Carol is much more of a fleshed-out character here than in Season 1, when she was often reduced to either a punch line for lame “women are like this” jokes or an easy way to create emotional stakes by making Phil feel guilty (they might not have known each other very well, but she was still his wife). The caricature of shrillness she initially appeared to be has given way in her relationship. She’s now happy to turn the White House into a pigsty with an indoor pool and have weird sex in the Lincoln Bedroom. Kristen Schaal and Forte have become much better at conveying the genuine affection that Carol and Phil feel for each other. (Forte, too, gets to lean on his doofy sweetness much more than he did last year.) It shouldn’t be possible to buy them as a happy couple, but they make it work.

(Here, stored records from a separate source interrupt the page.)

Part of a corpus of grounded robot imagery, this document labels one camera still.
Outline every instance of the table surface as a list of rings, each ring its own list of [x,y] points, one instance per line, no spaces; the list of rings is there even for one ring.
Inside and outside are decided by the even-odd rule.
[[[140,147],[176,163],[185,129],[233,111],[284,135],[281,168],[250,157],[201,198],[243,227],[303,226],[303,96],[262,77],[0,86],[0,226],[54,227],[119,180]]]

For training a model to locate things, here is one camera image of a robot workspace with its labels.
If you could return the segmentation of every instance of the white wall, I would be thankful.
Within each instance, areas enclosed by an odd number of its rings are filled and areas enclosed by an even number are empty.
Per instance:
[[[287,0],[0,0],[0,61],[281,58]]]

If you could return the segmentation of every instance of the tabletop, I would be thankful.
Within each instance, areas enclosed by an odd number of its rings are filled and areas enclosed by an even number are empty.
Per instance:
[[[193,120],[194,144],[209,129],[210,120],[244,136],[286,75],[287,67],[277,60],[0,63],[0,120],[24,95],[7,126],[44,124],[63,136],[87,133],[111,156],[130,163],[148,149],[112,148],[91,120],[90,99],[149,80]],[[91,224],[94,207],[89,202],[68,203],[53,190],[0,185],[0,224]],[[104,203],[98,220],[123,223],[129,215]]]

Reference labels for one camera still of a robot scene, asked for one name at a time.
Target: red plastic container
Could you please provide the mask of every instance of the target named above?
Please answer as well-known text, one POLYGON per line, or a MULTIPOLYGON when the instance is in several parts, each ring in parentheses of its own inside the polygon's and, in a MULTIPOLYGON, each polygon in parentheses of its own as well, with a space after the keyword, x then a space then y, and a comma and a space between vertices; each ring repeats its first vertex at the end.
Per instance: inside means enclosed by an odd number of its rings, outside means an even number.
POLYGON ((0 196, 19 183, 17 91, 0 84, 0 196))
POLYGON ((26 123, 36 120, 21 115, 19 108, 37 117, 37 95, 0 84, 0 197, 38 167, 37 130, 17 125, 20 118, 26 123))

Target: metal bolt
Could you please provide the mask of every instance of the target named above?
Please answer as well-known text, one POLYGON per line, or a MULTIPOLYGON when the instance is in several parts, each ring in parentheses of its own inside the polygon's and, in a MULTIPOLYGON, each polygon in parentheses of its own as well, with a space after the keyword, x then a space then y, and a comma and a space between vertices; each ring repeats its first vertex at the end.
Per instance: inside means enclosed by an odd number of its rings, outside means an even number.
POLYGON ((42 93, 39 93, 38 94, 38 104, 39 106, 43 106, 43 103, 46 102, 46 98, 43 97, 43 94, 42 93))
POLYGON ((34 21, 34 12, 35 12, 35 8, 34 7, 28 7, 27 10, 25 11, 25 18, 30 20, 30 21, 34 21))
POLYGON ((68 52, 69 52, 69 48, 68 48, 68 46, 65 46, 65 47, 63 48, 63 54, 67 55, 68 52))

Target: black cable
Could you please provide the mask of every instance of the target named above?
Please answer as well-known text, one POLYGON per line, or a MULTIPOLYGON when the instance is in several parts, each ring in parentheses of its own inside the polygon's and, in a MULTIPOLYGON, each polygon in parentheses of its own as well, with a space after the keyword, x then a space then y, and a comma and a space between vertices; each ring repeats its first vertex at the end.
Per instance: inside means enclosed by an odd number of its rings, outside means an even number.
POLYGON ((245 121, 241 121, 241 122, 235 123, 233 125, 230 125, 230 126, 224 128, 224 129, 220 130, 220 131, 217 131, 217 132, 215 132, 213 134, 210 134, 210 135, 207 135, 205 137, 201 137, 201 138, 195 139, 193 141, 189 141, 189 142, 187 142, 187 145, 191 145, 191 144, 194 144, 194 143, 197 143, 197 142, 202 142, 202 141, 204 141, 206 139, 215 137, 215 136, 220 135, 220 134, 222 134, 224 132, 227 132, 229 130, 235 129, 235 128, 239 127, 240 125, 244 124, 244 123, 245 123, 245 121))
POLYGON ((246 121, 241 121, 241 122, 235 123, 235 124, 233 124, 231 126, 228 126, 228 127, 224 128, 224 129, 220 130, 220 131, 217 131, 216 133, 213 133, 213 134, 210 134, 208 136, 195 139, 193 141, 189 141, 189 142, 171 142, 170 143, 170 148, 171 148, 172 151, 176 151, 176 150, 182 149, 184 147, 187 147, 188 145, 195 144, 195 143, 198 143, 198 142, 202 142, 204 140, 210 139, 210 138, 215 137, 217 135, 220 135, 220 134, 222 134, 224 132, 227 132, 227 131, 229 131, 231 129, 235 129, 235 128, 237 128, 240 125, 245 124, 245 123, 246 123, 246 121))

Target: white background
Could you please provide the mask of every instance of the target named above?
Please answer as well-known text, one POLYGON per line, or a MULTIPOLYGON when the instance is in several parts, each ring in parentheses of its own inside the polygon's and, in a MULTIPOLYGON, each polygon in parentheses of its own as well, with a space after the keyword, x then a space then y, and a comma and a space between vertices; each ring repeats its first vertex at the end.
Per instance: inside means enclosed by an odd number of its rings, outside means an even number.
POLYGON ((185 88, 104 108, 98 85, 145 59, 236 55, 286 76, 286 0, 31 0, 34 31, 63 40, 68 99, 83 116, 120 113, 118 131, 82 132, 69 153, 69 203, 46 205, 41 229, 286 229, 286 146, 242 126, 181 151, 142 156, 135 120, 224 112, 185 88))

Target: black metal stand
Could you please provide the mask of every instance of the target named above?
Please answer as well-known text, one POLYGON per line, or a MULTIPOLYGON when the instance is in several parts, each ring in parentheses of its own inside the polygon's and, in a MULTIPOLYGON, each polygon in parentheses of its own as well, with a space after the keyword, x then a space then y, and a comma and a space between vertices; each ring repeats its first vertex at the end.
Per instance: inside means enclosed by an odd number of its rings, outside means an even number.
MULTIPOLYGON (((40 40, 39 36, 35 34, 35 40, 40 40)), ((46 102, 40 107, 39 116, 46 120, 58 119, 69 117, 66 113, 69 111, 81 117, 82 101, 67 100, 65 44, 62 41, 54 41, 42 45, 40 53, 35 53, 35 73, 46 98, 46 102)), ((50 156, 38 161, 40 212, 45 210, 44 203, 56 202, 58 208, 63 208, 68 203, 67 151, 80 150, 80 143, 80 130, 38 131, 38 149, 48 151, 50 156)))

That might be because The Last Man on Earth is still a traditional sitcom when you get it out of its bizarre, apocalyptic clothing. Surprisingly, there’s a lot of creative mileage to be had from poking at the genre without totally upending it. In this first episode, we find Phil and Carol running through a series of hackneyed rom-com plots and clichés of couplehood. Phil drops a bomb out of the aforementioned plane, and while they fight over whether to go get it, it’s enough for Carol that Phil made an earnest offer to go back. (They compromise by putting up a caution cone, in case anyone else comes upon the undetonated explosive.) Like any good husband-and-wife team, the Millers spend a lot of time arguing about where they want to settle down and build a home. Should they live in the White House? It’s not homey enough, Carol says. Maybe Carol’s old home in Delaware? It wouldn’t be quite right to live among all of those ghosts. And when they both get it into their heads to sacrifice their well-being for their spouse, the exaggerated selflessness leads to a kind of absurd mutually assured destruction.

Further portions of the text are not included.